Exercise details:
Omitting all images, transcribe the listing word for word.

(Provided material begins)

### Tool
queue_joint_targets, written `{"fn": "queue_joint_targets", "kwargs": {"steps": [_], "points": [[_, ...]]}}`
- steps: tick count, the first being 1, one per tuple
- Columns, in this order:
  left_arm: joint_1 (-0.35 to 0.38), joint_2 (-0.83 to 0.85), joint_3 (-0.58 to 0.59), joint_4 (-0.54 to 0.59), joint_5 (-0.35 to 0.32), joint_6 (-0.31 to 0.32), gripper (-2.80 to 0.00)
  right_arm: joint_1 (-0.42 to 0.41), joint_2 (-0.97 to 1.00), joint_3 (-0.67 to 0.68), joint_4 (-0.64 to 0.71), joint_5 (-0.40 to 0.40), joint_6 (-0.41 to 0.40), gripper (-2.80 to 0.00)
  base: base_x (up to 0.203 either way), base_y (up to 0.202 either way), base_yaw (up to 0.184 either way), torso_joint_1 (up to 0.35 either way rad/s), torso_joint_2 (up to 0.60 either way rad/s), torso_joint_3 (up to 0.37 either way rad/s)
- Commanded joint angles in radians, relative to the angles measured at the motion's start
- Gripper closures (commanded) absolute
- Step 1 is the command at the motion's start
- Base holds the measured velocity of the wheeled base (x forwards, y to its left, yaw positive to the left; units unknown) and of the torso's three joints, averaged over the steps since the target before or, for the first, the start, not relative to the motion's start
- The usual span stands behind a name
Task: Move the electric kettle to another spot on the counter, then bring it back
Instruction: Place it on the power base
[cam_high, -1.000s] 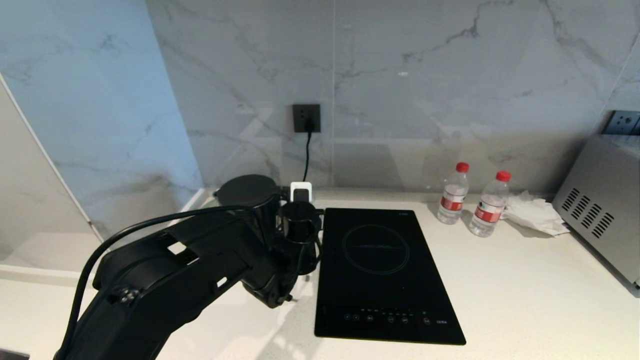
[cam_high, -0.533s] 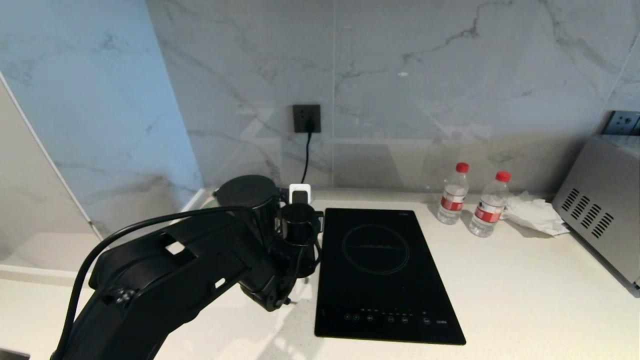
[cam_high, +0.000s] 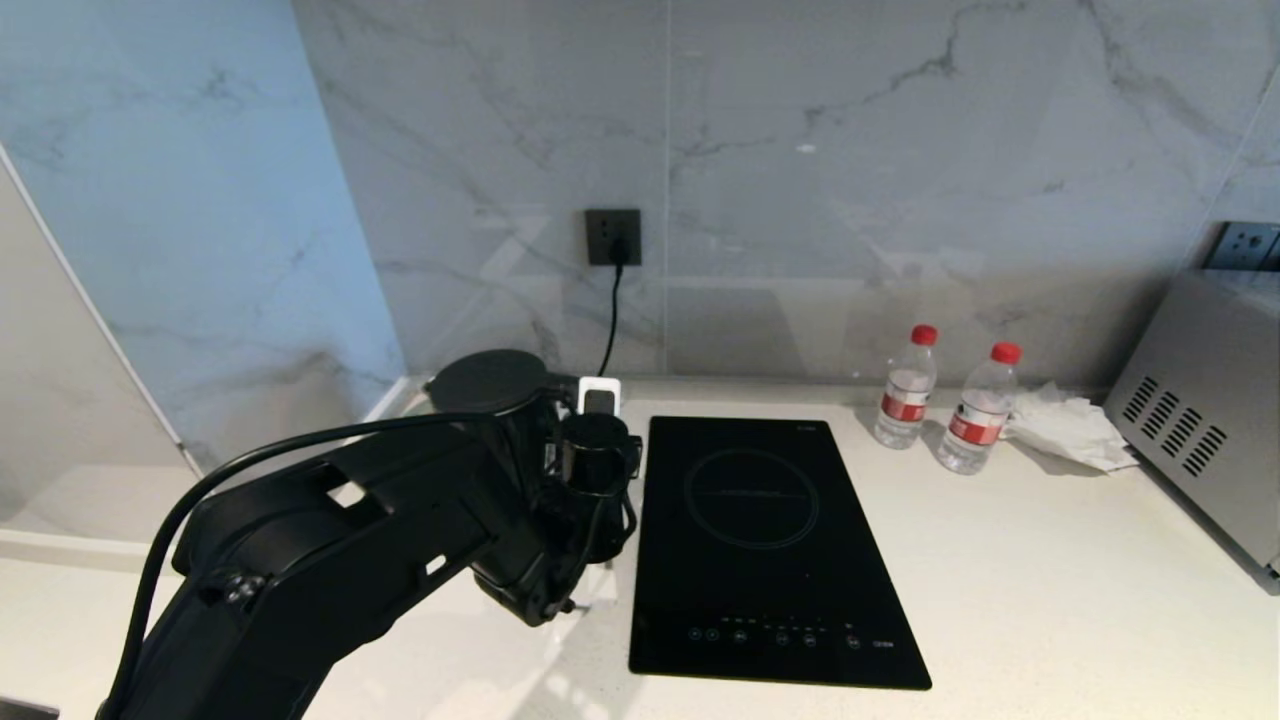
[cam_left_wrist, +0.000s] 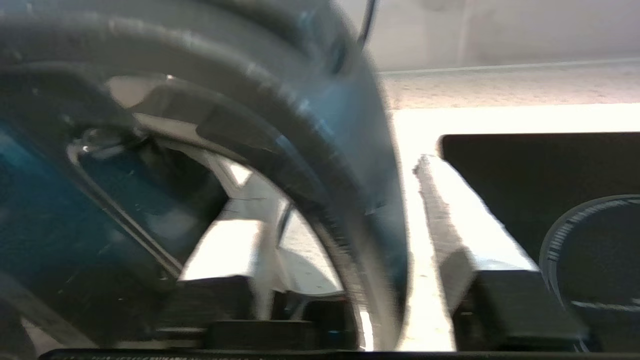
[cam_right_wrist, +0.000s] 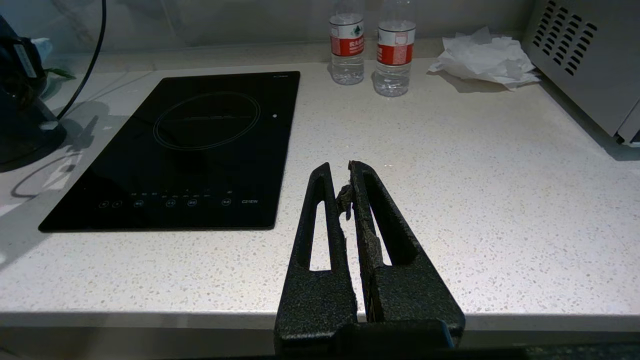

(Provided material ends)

Solution to this exercise:
### Tool
queue_joint_targets, written `{"fn": "queue_joint_targets", "kwargs": {"steps": [_], "points": [[_, ...]]}}`
- steps: tick count, the first being 1, one per tuple
- Columns, in this order:
  left_arm: joint_1 (-0.35 to 0.38), joint_2 (-0.83 to 0.85), joint_3 (-0.58 to 0.59), joint_4 (-0.54 to 0.59), joint_5 (-0.35 to 0.32), joint_6 (-0.31 to 0.32), gripper (-2.80 to 0.00)
  right_arm: joint_1 (-0.42 to 0.41), joint_2 (-0.97 to 1.00), joint_3 (-0.67 to 0.68), joint_4 (-0.64 to 0.71), joint_5 (-0.40 to 0.40), joint_6 (-0.41 to 0.40), gripper (-2.80 to 0.00)
  base: base_x (up to 0.203 either way), base_y (up to 0.202 either way), base_yaw (up to 0.184 either way), torso_joint_1 (up to 0.35 either way rad/s), torso_joint_2 (up to 0.60 either way rad/s), torso_joint_3 (up to 0.37 either way rad/s)
- Commanded joint angles in radians, relative to the angles measured at the motion's start
- Gripper closures (commanded) absolute
- Step 1 is the command at the motion's start
- Base holds the measured velocity of the wheeled base (x forwards, y to its left, yaw positive to the left; units unknown) and of the torso's three joints, averaged over the steps since the target before or, for the first, the start, not relative to the motion's start
- The usual span stands behind a name
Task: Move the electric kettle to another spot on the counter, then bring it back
Instruction: Place it on the power base
[cam_high, -1.000s] 
[cam_high, -0.533s] 
[cam_high, +0.000s] 
[cam_left_wrist, +0.000s] 
[cam_right_wrist, +0.000s] 

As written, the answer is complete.